A European Protected Species Mitigation (EPSM) licence application to Natural England is not a form. It is a technical document that typically runs to 50 to 100 pages. For bats, the most common licence type, the application must include: a detailed description of the proposed development, the results of all bat surveys (activity surveys, roost surveys, emergence/re-entry surveys), the species identified, the roost types affected, the predicted impact on the local bat population, a mitigation strategy, a compensation plan (replacement roost provision), and a long-term management and monitoring plan.
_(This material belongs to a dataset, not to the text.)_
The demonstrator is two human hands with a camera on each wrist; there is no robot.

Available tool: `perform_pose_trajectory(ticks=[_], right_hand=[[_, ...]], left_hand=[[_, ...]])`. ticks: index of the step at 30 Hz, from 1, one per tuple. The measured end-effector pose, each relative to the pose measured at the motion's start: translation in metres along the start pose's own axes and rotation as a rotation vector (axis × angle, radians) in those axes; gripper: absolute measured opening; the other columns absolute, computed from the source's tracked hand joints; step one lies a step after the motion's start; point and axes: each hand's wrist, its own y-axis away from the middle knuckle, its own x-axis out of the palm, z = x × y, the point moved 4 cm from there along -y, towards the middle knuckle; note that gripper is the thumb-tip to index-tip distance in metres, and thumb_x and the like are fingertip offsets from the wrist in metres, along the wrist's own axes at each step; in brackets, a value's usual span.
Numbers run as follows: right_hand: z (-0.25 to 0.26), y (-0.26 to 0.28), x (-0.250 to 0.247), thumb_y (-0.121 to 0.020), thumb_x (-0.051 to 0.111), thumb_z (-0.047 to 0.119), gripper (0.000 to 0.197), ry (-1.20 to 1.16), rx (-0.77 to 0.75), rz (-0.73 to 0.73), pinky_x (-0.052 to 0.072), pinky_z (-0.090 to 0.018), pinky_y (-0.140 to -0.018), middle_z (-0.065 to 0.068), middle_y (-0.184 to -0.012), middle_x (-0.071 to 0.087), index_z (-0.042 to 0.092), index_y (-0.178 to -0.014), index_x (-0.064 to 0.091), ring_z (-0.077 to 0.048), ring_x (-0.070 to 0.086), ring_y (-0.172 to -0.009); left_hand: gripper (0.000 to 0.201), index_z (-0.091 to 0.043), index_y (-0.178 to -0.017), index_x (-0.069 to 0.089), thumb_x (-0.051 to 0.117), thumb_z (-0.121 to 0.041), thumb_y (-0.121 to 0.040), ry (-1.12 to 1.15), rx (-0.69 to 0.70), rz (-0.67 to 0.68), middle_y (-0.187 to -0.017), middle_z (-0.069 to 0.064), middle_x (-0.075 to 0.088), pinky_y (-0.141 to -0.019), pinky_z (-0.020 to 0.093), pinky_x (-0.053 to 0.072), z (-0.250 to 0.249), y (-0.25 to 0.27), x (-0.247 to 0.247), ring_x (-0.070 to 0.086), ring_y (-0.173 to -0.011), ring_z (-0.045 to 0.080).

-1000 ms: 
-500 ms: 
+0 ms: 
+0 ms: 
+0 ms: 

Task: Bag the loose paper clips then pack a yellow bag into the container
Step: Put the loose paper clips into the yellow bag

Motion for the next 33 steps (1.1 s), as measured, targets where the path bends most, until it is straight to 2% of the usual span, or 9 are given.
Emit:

The survey work alone spans a full season. Bat activity surveys must be conducted between May and September, with multiple visits. Emergence surveys require dusk and dawn visits to each building or tree with roost potential. The data from each survey must be recorded in a standardised format, with weather conditions, sunset/sunrise times, and species identification confidence levels. A single bat licence application might reference 10 to 20 individual survey visits.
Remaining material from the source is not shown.